Of course Ryan denied everything, saying these were "romantic getaways" that "did not include the type of activities she describes."
"We did go to one avant garde nightclub in Paris," he conceded, saying "it was more than either one of us felt comfortable with. We left and vowed never to return."
But my all-time favorite wholesome Republican hetero is Don Sherwood, the Pennsylvania congressman and family values guy and backer of the Marriage Protection Act whose covert activities came to light in 2005. Don took apparently took the marriage protection thing very seriously—or maybe not, depending on your point of view. He got sued by his mistress for physical abuse, which apparently included choking her, according to a police report. Instead of denying, or blaming booze, or other people, talking about romance or straying, Don paid honest dollars for his evasions. The settlement of the $5.5 million lawsuit brought by the mistress included her agreement to disclose nothing regarding their relationship. Fine. But the overriding moral question, which I leave to Republican ethicists to resolve, is this: Which is the greater crime against family values, to spare your wife a beating and wail on your mistress, or to reject the idea of having a mistress and wail on the wife? Spare the rod and spoil who, so to speak?
Okay, I already hear Republicans crying foul, and whining that Democrats do it too, as they invariably do when accused of almost any misconduct. Yes I freely admit, Democrats do too, even the best of them, Jack Kennedy being their arch-stud, but there's a mighty big, obvious difference. The Democrats never made the issue of private sexual behavior into a major political cause. They apparently had more important concerns and therefore cannot be called out for deviousness and deviation and outright hypocrisy the way the Republicans can in this matter. Besides, when it comes to picking your political poison, what would you rather have? A guy like Clinton, who uses the S word when he lies about S, or a fraud who uses a lame-ass euphemism to tell an unpleasant truth?

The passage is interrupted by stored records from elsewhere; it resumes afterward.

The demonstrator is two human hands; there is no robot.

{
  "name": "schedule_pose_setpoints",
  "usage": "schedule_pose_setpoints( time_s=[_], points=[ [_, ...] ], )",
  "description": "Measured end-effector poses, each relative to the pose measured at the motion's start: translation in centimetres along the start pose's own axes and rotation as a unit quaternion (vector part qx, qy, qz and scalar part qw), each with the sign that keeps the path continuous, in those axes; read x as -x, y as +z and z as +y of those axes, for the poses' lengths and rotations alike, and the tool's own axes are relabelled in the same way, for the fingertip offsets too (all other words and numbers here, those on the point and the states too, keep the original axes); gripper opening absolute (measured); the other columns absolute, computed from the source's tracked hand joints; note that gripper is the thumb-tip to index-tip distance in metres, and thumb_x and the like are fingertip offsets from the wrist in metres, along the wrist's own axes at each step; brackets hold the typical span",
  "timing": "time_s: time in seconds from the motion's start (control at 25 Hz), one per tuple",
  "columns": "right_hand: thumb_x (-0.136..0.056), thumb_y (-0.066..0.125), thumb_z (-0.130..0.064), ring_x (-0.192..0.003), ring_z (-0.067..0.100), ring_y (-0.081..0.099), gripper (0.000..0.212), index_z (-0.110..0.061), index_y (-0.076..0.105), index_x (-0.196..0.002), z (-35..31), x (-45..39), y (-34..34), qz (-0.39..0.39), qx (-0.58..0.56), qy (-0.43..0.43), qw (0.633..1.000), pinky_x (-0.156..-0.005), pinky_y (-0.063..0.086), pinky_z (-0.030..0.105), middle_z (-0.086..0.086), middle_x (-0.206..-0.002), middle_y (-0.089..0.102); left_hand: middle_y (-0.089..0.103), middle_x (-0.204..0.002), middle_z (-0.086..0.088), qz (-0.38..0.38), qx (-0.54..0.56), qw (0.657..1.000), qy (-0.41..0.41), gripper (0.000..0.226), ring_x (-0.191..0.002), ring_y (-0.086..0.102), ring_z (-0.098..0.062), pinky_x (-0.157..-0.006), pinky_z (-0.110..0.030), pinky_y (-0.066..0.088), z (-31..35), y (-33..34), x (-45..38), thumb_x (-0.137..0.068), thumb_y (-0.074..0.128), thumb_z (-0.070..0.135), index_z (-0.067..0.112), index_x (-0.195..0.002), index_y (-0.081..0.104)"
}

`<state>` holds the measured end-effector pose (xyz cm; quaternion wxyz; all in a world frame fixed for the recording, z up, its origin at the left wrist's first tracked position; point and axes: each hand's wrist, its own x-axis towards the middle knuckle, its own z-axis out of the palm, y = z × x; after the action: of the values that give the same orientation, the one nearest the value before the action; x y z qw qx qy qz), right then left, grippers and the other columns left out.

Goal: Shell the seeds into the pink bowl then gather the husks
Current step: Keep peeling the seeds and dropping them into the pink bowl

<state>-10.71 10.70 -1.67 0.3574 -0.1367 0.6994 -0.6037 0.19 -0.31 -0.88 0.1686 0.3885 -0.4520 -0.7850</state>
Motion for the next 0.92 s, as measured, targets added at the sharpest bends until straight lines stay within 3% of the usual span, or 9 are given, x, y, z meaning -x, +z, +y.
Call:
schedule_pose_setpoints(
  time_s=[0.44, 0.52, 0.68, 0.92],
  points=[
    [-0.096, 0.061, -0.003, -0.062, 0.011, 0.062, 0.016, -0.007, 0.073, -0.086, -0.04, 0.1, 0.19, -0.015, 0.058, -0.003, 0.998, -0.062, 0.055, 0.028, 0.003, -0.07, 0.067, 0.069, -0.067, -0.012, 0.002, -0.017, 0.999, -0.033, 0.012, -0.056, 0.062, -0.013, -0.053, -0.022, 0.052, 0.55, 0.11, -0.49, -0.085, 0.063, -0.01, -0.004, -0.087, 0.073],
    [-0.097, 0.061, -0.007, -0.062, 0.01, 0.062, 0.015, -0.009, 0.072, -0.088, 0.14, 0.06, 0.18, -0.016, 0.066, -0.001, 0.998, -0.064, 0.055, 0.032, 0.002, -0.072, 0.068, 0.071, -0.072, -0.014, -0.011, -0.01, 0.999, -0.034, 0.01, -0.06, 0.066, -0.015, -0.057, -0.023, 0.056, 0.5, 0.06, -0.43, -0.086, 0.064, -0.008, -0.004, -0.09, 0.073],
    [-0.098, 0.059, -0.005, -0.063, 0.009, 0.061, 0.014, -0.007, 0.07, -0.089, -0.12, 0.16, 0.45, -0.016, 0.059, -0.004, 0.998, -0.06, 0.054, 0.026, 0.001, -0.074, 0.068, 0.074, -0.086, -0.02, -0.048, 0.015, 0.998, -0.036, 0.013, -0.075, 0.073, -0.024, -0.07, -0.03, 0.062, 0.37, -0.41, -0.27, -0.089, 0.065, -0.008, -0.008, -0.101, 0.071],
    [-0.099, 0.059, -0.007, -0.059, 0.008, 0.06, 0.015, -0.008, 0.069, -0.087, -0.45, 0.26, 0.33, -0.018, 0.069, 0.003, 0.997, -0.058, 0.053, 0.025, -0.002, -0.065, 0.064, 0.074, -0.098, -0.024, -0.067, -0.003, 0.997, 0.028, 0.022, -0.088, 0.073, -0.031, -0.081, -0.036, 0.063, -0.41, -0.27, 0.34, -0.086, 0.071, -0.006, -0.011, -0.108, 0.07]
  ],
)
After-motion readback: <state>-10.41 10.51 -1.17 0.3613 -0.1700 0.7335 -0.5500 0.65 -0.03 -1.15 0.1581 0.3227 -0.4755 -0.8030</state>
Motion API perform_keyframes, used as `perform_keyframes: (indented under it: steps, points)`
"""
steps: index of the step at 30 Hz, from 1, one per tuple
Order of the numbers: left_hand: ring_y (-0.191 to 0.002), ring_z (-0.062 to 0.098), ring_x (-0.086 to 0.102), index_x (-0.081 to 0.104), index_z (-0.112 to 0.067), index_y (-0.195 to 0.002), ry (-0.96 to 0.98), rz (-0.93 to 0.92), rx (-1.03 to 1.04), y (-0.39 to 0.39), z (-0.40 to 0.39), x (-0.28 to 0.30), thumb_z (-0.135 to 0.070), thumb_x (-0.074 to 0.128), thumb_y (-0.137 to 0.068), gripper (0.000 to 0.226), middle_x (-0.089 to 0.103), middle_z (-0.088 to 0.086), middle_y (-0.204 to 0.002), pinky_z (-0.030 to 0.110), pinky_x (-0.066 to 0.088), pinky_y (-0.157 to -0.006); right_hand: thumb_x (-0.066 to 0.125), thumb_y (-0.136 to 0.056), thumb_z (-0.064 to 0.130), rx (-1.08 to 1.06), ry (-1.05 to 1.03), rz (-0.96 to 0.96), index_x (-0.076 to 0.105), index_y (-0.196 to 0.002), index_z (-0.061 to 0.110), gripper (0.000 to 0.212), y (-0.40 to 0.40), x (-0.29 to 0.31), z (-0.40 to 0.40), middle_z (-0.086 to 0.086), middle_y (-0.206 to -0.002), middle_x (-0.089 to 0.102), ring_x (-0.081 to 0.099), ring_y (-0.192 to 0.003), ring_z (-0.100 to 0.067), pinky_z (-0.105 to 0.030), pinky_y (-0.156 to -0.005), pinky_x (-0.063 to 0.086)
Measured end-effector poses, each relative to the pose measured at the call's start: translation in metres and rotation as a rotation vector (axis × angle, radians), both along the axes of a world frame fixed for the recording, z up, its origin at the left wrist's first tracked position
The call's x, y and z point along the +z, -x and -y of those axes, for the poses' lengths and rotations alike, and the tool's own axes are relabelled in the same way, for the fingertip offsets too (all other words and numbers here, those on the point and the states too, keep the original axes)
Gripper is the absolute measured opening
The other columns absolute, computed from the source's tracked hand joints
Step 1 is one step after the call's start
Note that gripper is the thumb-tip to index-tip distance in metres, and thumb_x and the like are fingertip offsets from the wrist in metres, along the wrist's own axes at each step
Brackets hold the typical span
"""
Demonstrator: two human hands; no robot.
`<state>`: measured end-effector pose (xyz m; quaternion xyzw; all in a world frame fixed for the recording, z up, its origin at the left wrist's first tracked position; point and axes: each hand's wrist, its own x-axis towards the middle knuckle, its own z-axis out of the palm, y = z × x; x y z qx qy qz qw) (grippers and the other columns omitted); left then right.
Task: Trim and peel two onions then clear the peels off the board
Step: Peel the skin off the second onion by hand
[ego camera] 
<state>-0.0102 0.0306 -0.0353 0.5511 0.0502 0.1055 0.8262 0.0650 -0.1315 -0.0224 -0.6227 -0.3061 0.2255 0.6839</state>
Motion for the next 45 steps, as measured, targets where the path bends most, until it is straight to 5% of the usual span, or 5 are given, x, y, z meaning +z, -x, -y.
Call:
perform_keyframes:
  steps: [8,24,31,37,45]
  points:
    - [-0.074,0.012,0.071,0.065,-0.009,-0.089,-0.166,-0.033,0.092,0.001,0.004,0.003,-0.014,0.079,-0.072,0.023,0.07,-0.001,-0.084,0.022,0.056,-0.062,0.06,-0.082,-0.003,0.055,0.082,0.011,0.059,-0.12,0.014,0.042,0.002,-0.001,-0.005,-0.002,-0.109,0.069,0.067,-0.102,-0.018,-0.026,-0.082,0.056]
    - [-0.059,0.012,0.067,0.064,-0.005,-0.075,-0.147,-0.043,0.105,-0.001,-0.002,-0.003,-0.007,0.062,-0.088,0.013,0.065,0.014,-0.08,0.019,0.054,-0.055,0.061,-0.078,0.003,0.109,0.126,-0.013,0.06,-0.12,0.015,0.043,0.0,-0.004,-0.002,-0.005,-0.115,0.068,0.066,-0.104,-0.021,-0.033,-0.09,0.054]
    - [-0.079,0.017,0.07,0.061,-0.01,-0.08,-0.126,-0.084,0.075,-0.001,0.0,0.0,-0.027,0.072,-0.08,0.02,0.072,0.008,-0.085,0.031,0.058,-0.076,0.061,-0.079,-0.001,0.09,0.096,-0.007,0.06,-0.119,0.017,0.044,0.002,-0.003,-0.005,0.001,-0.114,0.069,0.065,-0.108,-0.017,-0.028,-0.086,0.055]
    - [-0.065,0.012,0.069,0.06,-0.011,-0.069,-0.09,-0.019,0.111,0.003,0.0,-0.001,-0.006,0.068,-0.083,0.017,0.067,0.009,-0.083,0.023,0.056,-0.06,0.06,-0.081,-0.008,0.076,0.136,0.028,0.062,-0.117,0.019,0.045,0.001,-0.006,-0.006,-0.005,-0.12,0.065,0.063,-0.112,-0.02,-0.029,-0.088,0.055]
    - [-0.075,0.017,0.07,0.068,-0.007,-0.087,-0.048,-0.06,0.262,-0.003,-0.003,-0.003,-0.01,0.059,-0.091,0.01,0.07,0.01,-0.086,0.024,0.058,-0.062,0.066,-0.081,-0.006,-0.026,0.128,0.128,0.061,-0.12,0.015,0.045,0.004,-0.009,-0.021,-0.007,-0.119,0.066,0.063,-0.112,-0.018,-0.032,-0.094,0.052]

Speaking of hypocrisy, I return to Larry Craig. Though he pled guilty to disorderly conduct for his behavior, he now claims that he did not engage in inappropriate conduct and that the police misunderstood his behavior, and that he was too hasty in pleading guilty. "In hindsight, I should not have pled guilty. I was trying to handle this matter myself quickly and expeditiously." Listen up, you liberals, before you jump all over the Freudian slips in Larry's remark. It really really could be that the toilet caper was only about toilet paper. The roll in his stall could have been empty and it was only TP and not BJ he was requesting from the next-door unit.
I am predicting that this episode will change Larry Craig's politics in at least one area that might fragment the Republicans: gun control. If you've ever seen a hand came floating under the stall wall and gesturing with contraction of the fingers that imitates milking a cow, you probably found it kind of unsettling—and you probably tried to swat or kick it away, as I did once while enthroned on a toilet in Columbus, Ohio. Well, I can't help thinking what might've happened if Senator Larry Craig had reached into a stall inhabited by some gun-totin' homophobe who shared Larry's fierce opposition to gun control and firmly believed in the constitutional right to bear arms into any damn toilet he pleased and blast away at any damn intruder who invaded his private space. Why poor ol' Larry would've ended up with one less hand to signal with or otherwise use to do whatever he does in these places. That's got to make him caress his intact pinky and at least reconsider his firearms position.